▶ **Instructions for the task**:
Could you return all of the records exactly as they stand?

───── Records for this exercise

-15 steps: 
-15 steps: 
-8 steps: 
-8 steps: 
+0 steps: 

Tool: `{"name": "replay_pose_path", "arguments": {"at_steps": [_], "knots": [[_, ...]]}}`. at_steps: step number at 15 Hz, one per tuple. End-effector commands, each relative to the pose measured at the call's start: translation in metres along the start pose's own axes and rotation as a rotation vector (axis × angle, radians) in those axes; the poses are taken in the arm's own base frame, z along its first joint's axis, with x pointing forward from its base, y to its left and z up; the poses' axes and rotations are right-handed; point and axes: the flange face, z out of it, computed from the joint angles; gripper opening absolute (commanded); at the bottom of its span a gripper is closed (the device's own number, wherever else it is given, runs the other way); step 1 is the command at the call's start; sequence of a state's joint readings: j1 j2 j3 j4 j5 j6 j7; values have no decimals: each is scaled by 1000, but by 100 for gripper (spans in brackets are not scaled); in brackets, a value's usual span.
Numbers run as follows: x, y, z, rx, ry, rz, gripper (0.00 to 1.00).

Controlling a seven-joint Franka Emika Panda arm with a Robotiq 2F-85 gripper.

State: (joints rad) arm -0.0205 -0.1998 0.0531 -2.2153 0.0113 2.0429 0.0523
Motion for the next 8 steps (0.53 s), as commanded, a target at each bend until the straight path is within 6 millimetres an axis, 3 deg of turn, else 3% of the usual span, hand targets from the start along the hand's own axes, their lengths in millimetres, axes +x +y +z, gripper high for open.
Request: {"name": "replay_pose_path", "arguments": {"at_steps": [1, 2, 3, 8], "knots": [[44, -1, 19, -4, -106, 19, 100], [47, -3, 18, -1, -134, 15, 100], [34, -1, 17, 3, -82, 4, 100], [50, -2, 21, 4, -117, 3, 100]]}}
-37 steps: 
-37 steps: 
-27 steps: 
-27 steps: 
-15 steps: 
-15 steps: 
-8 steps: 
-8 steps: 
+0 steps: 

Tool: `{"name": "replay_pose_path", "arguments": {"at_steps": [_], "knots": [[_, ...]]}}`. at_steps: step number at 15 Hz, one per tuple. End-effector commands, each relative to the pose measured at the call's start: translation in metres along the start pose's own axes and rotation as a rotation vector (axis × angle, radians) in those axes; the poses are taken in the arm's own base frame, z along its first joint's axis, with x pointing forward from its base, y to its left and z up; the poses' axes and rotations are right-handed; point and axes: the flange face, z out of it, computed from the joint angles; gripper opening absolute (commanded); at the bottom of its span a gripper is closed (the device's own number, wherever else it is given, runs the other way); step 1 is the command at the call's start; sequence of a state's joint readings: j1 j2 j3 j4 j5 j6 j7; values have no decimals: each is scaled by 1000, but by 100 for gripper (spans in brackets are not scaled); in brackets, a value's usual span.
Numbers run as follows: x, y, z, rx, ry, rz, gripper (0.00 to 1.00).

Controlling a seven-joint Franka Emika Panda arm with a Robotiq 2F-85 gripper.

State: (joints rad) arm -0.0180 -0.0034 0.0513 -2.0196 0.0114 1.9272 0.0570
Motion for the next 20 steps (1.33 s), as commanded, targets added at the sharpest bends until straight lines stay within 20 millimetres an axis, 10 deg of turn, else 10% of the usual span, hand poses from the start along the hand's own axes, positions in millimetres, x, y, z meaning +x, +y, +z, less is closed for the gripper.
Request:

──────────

▶ **Solution below**:
-15 steps: 
-15 steps: 
-8 steps: 
-8 steps: 
+0 steps: 

Tool: `{"name": "replay_pose_path", "arguments": {"at_steps": [_], "knots": [[_, ...]]}}`. at_steps: step number at 15 Hz, one per tuple. End-effector commands, each relative to the pose measured at the call's start: translation in metres along the start pose's own axes and rotation as a rotation vector (axis × angle, radians) in those axes; the poses are taken in the arm's own base frame, z along its first joint's axis, with x pointing forward from its base, y to its left and z up; the poses' axes and rotations are right-handed; point and axes: the flange face, z out of it, computed from the joint angles; gripper opening absolute (commanded); at the bottom of its span a gripper is closed (the device's own number, wherever else it is given, runs the other way); step 1 is the command at the call's start; sequence of a state's joint readings: j1 j2 j3 j4 j5 j6 j7; values have no decimals: each is scaled by 1000, but by 100 for gripper (spans in brackets are not scaled); in brackets, a value's usual span.
Numbers run as follows: x, y, z, rx, ry, rz, gripper (0.00 to 1.00).

Controlling a seven-joint Franka Emika Panda arm with a Robotiq 2F-85 gripper.

State: (joints rad) arm -0.0205 -0.1998 0.0531 -2.2153 0.0113 2.0429 0.0523
Motion for the next 8 steps (0.53 s), as commanded, a target at each bend until the straight path is within 6 millimetres an axis, 3 deg of turn, else 3% of the usual span, hand targets from the start along the hand's own axes, their lengths in millimetres, axes +x +y +z, gripper high for open.
Request: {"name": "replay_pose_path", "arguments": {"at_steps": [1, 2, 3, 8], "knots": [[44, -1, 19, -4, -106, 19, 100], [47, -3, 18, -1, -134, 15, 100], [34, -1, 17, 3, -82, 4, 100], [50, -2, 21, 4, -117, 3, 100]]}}
-37 steps: 
-37 steps: 
-27 steps: 
-27 steps: 
-15 steps: 
-15 steps: 
-8 steps: 
-8 steps: 
+0 steps: 

Tool: `{"name": "replay_pose_path", "arguments": {"at_steps": [_], "knots": [[_, ...]]}}`. at_steps: step number at 15 Hz, one per tuple. End-effector commands, each relative to the pose measured at the call's start: translation in metres along the start pose's own axes and rotation as a rotation vector (axis × angle, radians) in those axes; the poses are taken in the arm's own base frame, z along its first joint's axis, with x pointing forward from its base, y to its left and z up; the poses' axes and rotations are right-handed; point and axes: the flange face, z out of it, computed from the joint angles; gripper opening absolute (commanded); at the bottom of its span a gripper is closed (the device's own number, wherever else it is given, runs the other way); step 1 is the command at the call's start; sequence of a state's joint readings: j1 j2 j3 j4 j5 j6 j7; values have no decimals: each is scaled by 1000, but by 100 for gripper (spans in brackets are not scaled); in brackets, a value's usual span.
Numbers run as follows: x, y, z, rx, ry, rz, gripper (0.00 to 1.00).

Controlling a seven-joint Franka Emika Panda arm with a Robotiq 2F-85 gripper.

State: (joints rad) arm -0.0180 -0.0034 0.0513 -2.0196 0.0114 1.9272 0.0570
Motion for the next 20 steps (1.33 s), as commanded, targets added at the sharpest bends until straight lines stay within 20 millimetres an axis, 10 deg of turn, else 10% of the usual span, hand poses from the start along the hand's own axes, positions in millimetres, x, y, z meaning +x, +y, +z, less is closed for the gripper.
Request:

The exercise requires no further work.